Day thirty sees me staring at the ceiling, wondering what horrible sin I committed to deserve to die like this. With half my body dead, somehow still alive. Then I get all philosophical and think ‘The bell tolls for all.’ 

I stopped feeling pain yesterday, yet that only makes me feel worse. It means my body’s given up on trying to keep me alive. I should cry, offer my soul to any god who grants me life, but I can’t muster the energy to care about the inevitable. 

I want to see the outside world one last time, though. Smiling faces. The trees. The sun. Life before death takes me. Pain is no longer an obstacle, so I reach for the remote with my arm. The white of my dainty wrist bones shows through the blackened flesh. 

I turn on the TV. The black screen comes to life with a horror movie, bodies littering the street like trash, clothes billowing. It focuses on two fathers, wrapped in each other’s embrace, parts of their skulls exposed as they rest in front of their daughter. The little girl holds her bear tight to her chest, her dirtied pale pink dress covered in sunflowers. She is more decomposed than her fathers, more black meat and bone than red flesh and unmarred skin. I chuckle internally at the irony of this being what pops up.

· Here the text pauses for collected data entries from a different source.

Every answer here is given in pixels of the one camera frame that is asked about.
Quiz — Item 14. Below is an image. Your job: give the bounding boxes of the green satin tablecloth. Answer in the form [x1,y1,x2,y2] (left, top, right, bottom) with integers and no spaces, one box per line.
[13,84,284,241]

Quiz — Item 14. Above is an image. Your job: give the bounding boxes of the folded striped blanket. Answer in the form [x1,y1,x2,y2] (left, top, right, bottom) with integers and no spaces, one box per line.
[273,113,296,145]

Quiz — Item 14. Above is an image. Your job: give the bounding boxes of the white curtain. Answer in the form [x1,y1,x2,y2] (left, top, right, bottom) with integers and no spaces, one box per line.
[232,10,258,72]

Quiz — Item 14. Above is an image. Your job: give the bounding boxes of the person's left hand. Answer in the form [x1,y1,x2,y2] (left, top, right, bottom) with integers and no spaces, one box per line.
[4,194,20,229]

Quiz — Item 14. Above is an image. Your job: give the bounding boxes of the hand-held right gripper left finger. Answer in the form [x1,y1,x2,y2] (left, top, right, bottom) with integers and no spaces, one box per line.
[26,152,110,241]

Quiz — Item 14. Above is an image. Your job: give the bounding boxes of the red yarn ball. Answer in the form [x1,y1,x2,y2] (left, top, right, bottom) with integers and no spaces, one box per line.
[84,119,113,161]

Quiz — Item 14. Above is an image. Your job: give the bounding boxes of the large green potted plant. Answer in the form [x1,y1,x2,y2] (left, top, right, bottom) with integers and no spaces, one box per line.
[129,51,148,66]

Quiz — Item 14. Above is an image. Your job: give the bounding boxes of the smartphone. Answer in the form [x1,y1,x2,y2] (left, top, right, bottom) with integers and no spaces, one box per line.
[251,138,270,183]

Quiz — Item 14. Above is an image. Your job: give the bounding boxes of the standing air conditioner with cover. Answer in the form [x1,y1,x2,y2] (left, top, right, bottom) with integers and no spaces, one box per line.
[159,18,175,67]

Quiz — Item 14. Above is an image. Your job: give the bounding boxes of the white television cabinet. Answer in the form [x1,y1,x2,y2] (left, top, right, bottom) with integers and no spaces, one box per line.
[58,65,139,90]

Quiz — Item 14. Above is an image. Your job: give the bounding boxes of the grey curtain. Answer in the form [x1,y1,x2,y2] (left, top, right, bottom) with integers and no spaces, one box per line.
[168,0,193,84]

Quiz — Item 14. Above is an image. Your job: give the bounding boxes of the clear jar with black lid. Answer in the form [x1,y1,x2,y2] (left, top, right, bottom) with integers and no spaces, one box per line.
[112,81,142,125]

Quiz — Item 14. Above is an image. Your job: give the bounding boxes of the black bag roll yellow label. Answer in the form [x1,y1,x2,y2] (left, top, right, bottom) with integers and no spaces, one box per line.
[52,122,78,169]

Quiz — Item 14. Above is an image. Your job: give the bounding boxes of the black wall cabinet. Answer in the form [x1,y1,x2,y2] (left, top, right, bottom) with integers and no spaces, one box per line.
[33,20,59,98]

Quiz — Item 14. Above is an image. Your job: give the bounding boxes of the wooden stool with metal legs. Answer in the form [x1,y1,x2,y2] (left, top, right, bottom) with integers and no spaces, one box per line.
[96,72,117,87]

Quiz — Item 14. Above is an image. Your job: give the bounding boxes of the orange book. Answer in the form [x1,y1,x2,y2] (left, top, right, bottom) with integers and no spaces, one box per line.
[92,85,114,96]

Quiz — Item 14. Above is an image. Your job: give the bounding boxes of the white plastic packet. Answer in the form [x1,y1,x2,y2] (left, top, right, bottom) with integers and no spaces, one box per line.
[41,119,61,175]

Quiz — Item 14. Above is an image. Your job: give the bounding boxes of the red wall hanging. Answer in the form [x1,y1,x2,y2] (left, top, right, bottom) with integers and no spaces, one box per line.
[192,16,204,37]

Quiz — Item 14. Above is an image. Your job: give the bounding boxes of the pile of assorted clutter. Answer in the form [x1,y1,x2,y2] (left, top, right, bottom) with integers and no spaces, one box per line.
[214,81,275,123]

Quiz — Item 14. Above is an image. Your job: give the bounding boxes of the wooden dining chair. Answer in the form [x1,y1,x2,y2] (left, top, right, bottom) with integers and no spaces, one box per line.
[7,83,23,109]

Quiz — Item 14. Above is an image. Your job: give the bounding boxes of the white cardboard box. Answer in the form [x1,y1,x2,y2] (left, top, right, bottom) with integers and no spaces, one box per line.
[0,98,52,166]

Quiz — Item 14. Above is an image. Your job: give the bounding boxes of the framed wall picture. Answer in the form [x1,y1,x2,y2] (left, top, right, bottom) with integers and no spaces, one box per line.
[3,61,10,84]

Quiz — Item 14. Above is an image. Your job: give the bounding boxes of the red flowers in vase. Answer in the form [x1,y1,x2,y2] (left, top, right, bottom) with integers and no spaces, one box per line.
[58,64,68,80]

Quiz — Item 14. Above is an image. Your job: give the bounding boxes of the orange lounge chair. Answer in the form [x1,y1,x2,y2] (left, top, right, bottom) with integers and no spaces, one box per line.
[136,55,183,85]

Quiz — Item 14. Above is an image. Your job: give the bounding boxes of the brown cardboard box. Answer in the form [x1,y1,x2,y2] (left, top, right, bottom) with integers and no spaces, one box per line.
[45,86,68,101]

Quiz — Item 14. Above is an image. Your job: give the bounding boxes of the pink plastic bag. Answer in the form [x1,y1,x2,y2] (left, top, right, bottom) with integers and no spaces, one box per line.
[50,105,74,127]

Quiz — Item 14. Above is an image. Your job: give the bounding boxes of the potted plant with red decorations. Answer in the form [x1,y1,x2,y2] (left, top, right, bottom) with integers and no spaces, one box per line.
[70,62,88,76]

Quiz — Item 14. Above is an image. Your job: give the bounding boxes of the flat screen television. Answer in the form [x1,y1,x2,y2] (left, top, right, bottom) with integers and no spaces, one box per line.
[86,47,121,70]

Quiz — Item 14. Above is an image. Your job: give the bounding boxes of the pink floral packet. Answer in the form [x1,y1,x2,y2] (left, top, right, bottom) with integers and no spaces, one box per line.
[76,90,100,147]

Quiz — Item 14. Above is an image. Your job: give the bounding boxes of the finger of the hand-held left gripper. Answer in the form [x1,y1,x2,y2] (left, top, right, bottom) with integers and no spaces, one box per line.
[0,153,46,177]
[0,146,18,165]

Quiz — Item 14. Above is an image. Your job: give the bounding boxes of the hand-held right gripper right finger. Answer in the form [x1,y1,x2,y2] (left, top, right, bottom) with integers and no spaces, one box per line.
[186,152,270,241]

Coughing up another blob of bloody spit, I wipe it away and switch the channel. My eyes squint when the same image comes up. I switch to another channel again. The same image. Now it flicks back to the barren street, zeroing in on the bloated corpse of an old woman, her eyes popping out of her head from the pressure of unreleased gases. 

Spit pools in my mouth as adrenaline shoots through me, dribbling out of the rotten holes in my lips. My sluggish heart picks up speed and stutters. My vision distorts. I switch the channel again. 

Again. Again. Again. 

The fathers. The child. The street. The old woman. 

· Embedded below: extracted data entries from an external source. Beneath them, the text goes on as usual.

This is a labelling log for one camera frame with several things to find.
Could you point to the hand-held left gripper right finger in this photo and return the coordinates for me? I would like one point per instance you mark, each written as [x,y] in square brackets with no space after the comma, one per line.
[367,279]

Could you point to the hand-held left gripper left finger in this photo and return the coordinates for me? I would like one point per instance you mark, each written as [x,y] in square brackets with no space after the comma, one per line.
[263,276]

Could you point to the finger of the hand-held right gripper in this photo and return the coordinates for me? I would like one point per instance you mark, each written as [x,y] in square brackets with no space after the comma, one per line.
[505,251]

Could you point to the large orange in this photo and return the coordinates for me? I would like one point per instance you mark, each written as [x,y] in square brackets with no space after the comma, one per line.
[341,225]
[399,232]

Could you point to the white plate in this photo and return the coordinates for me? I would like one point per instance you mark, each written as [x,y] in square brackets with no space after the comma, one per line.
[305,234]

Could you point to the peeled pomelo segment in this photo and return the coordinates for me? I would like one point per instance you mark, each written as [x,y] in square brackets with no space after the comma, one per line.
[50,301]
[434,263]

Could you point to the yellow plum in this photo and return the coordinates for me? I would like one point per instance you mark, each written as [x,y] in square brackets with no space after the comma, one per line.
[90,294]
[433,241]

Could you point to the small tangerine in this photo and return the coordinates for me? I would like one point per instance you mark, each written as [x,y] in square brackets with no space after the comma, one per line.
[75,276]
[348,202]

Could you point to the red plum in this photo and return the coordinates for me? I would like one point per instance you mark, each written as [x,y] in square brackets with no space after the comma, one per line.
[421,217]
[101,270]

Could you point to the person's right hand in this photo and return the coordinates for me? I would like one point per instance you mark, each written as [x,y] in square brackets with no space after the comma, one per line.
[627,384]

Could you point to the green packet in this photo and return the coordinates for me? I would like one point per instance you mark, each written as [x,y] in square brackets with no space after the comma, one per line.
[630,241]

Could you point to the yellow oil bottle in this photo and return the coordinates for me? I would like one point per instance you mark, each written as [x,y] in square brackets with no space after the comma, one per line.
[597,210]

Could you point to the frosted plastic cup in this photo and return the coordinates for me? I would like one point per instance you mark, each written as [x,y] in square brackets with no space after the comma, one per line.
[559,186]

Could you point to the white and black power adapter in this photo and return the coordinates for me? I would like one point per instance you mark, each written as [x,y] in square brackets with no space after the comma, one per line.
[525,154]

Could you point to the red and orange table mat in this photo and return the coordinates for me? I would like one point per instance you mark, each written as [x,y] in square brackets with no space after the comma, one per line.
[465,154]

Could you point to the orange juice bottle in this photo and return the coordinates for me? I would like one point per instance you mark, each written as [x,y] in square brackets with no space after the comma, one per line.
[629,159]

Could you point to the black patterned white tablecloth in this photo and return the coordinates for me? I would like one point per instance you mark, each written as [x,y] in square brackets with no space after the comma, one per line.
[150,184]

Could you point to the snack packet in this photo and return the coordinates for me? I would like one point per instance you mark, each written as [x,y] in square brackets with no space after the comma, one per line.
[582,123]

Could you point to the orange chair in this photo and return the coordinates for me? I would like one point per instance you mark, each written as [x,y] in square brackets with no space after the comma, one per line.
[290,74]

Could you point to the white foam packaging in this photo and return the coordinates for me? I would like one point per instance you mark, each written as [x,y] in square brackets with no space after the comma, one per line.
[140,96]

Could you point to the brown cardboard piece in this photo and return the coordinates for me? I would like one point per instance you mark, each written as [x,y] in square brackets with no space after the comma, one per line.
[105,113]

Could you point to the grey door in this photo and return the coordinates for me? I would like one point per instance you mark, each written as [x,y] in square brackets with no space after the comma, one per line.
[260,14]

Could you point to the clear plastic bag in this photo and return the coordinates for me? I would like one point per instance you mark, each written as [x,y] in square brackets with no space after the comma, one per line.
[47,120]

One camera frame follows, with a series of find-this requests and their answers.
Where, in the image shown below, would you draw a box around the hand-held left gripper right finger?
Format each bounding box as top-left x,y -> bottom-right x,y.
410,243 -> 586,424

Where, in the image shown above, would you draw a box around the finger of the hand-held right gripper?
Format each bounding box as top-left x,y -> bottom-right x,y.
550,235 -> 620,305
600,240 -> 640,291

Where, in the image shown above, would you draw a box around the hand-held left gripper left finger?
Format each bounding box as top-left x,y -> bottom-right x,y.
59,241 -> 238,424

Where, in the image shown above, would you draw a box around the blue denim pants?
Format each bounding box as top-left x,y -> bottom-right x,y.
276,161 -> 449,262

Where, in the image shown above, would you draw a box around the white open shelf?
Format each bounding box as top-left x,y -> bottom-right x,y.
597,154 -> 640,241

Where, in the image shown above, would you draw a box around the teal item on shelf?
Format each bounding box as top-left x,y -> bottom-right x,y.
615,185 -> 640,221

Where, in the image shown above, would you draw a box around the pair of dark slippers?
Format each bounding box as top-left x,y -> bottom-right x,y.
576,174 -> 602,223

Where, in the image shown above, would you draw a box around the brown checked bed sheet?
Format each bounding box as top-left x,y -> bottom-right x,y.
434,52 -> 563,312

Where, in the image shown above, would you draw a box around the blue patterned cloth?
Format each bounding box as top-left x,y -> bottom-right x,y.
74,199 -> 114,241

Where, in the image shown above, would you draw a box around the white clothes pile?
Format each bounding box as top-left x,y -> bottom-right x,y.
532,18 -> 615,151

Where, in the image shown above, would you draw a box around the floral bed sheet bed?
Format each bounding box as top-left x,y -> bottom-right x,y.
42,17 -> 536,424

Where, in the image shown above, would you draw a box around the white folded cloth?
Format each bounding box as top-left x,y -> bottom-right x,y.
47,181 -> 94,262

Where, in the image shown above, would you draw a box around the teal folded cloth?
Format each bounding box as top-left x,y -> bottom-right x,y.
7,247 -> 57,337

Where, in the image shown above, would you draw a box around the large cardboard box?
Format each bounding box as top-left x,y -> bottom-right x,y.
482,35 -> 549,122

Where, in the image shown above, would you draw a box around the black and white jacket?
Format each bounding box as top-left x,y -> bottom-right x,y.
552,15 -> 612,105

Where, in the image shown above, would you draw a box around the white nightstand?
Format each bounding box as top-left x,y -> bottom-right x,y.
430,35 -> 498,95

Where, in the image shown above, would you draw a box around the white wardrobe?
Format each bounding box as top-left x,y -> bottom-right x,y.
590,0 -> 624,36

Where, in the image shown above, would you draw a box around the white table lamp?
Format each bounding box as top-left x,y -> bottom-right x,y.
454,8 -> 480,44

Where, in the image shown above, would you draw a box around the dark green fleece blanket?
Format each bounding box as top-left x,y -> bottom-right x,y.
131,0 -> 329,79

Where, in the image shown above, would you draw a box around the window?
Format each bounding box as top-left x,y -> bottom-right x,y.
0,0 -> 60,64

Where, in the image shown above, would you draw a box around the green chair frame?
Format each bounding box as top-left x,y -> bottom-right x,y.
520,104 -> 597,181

My hand shakes and drops the remote. I notice the moving broadcast underneath, red and white, flashing with the words, “STAY INDOORS. DO NOT MAKE CONTACT WITH ANYONE. KEEP ALL INFECTED QUARANTINED. BURN ALL DEAD, INCLUDING CHILDREN. WAIT FOR RESCUE. GOD HELP US ALL.” 

The broadcast switches to a news reporter. She’s older, and the circles under her eyes are as dark as the necrotic flesh running up my arm.

Megan reporting in. Subtitles pop up across the screen, miraculously keeping up with her hurried speech. Her Adam’s apple bobs as she visibly fights against the tears pooling in her eyes. I am so used to news reporters being cool in the most extreme of scenarios that her viciousness shocks me. I cannot hear her, but her venom burns with every word that pops up. 

“—this bastard to hell. He goes by the name Day Ender, but his real name is Maxwell Day. A virologist, he worked at the Broken Hearts Clinic in Houston. He is the man who created this nightmare and holds the only available vaccine. He destroyed his research so experts could not recreate it. Not in time. He has demanded no ransom for it, and I believe he only told authorities of its existence to give us false hope. 

“Governments all over the world are searching for him, tearing up every safe house and bunker on the map, but still no sign of ‘Day Ender.’ No doubt he is in some cozy bunker, vaccine in hand, happily watching the world burn.” 

A photo pops up of him then, covering Megan’s face. He looks… young. Either the same age or younger than me. He doesn’t look like someone capable of ending the world, with his kind eyes and soft features, but he did. He unleashed this on everyone, and for what?

As I stand up, rage overcoming common sense and the burning grip of death, a single thought repeats in my head over and over: This monster fucked us all over for nothing. 

I lunge at the screen, and that burst of energy seems to pop every internal organ, threads of rotting tissue snapping. Blood spews from my mouth and covers the TV from corner to corner. It runs down the glass and LEDs. I slump to the ground. 

Right before I can claw Maxwell Day’s eyes out, my heart stops.